> **Task description**:
Return, unchanged, every line starting at the one with "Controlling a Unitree" and running through the last line of the material below, with nothing else added.
--- Data below Enclosed Below ---
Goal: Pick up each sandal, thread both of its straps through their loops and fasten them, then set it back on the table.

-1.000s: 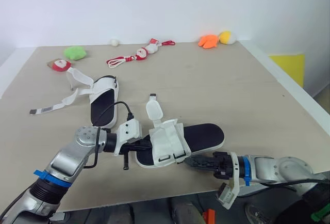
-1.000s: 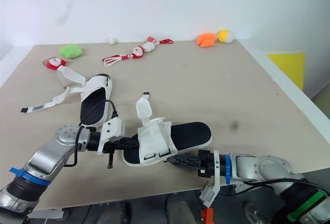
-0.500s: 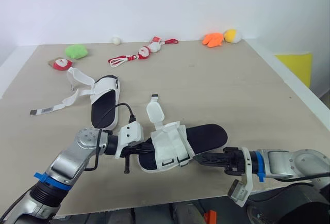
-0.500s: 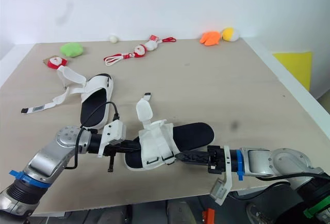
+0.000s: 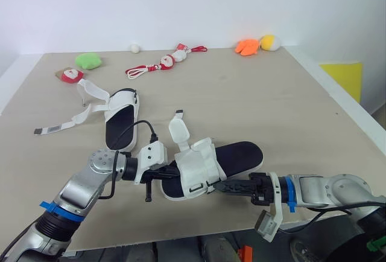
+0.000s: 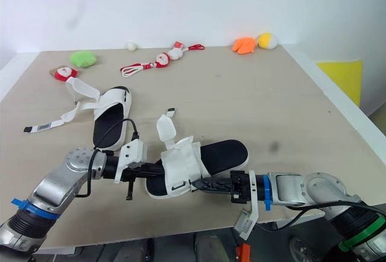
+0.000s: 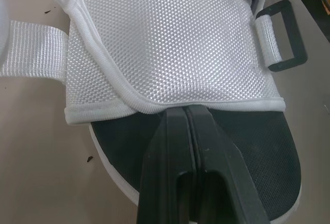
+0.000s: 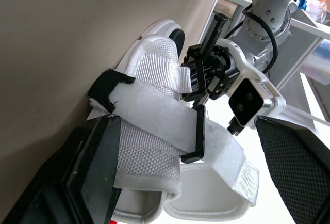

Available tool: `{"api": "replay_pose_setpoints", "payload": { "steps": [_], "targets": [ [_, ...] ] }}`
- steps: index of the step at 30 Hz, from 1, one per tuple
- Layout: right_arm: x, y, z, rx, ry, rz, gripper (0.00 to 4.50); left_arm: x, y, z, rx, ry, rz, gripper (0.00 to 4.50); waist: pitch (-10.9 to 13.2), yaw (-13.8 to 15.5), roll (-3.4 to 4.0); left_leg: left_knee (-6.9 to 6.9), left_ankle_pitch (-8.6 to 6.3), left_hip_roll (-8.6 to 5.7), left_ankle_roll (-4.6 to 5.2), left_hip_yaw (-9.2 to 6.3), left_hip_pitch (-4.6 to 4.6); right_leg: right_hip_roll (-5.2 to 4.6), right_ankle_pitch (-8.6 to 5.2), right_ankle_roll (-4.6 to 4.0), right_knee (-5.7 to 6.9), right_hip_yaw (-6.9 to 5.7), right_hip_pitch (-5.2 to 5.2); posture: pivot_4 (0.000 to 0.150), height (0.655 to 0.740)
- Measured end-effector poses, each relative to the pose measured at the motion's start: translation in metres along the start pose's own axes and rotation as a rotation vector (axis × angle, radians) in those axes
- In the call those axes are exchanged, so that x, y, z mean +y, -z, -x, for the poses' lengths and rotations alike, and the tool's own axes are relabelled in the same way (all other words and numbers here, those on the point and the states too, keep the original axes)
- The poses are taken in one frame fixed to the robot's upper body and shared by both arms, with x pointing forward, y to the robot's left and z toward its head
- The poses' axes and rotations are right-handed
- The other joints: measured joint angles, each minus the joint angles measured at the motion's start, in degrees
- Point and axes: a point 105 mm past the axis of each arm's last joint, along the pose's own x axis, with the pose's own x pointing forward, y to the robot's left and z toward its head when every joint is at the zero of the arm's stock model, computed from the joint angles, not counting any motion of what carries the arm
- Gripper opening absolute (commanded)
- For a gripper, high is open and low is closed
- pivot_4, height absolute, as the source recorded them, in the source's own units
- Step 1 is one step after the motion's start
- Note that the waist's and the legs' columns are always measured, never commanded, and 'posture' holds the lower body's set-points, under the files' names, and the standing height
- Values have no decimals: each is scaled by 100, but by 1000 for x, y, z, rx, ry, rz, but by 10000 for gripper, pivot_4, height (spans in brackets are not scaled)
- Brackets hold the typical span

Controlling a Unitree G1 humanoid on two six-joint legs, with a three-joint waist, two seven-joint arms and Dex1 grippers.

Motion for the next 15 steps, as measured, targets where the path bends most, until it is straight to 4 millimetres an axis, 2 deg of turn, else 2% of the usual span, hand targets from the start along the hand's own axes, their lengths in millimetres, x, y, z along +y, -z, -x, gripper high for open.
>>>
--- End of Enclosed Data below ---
> **Written answer**:
Controlling a Unitree G1 humanoid on two six-joint legs, with a three-joint waist, two seven-joint arms and Dex1 grippers.

Motion for the next 15 steps, as measured, targets where the path bends most, until it is straight to 4 millimetres an axis, 2 deg of turn, else 2% of the usual span, hand targets from the start along the hand's own axes, their lengths in millimetres, x, y, z along +y, -z, -x, gripper high for open.
>>>

Nothing more is needed for this exercise.